**WHAT YOU WILL DO:** Every line in the data below that has the word "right" should be returned.

**GIVEN DATA:**
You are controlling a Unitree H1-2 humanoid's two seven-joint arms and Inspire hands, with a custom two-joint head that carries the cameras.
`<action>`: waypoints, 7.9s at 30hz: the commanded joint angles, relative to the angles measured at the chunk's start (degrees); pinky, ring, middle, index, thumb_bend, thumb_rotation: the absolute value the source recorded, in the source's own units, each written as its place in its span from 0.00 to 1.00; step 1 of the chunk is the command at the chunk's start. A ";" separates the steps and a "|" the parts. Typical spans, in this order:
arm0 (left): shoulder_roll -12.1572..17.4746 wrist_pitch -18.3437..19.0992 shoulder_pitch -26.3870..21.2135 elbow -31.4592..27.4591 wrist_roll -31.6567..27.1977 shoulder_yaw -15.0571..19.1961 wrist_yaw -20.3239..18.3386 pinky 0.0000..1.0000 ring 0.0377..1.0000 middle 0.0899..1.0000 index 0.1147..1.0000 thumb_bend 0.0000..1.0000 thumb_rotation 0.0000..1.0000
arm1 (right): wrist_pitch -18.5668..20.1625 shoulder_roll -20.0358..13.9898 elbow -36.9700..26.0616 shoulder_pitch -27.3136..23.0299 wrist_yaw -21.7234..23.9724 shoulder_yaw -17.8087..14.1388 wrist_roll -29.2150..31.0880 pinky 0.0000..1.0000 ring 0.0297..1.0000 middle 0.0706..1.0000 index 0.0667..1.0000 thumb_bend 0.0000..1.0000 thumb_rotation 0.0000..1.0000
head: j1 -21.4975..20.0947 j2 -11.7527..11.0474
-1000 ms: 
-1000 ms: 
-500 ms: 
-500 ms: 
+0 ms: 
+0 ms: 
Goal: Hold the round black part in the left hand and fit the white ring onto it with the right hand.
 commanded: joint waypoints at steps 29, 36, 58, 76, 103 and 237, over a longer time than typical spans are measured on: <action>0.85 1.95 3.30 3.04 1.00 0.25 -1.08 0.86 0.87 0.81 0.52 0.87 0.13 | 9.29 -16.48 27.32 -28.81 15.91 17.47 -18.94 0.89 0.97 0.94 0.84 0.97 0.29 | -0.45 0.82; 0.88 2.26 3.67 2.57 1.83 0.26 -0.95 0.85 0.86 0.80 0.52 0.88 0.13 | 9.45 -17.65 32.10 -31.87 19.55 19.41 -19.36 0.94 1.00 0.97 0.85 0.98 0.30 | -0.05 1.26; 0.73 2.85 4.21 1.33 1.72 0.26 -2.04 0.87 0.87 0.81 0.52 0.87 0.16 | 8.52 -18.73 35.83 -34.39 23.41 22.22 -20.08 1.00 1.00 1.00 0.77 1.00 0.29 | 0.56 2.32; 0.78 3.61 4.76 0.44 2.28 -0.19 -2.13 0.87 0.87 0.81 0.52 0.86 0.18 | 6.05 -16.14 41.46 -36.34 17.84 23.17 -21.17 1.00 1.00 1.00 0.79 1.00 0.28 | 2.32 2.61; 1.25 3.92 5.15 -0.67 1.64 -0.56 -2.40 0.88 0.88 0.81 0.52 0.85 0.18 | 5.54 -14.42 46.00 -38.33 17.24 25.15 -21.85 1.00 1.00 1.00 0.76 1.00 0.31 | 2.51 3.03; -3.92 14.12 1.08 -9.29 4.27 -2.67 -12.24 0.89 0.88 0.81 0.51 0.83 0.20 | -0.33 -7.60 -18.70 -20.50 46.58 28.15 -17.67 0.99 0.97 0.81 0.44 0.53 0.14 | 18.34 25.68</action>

**ANSWER TO THE EXERCISE:**
arm1 (right): wrist_pitch -18.5668..20.1625 shoulder_roll -20.0358..13.9898 elbow -36.9700..26.0616 shoulder_pitch -27.3136..23.0299 wrist_yaw -21.7234..23.9724 shoulder_yaw -17.8087..14.1388 wrist_roll -29.2150..31.0880 pinky 0.0000..1.0000 ring 0.0297..1.0000 middle 0.0706..1.0000 index 0.0667..1.0000 thumb_bend 0.0000..1.0000 thumb_rotation 0.0000..1.0000
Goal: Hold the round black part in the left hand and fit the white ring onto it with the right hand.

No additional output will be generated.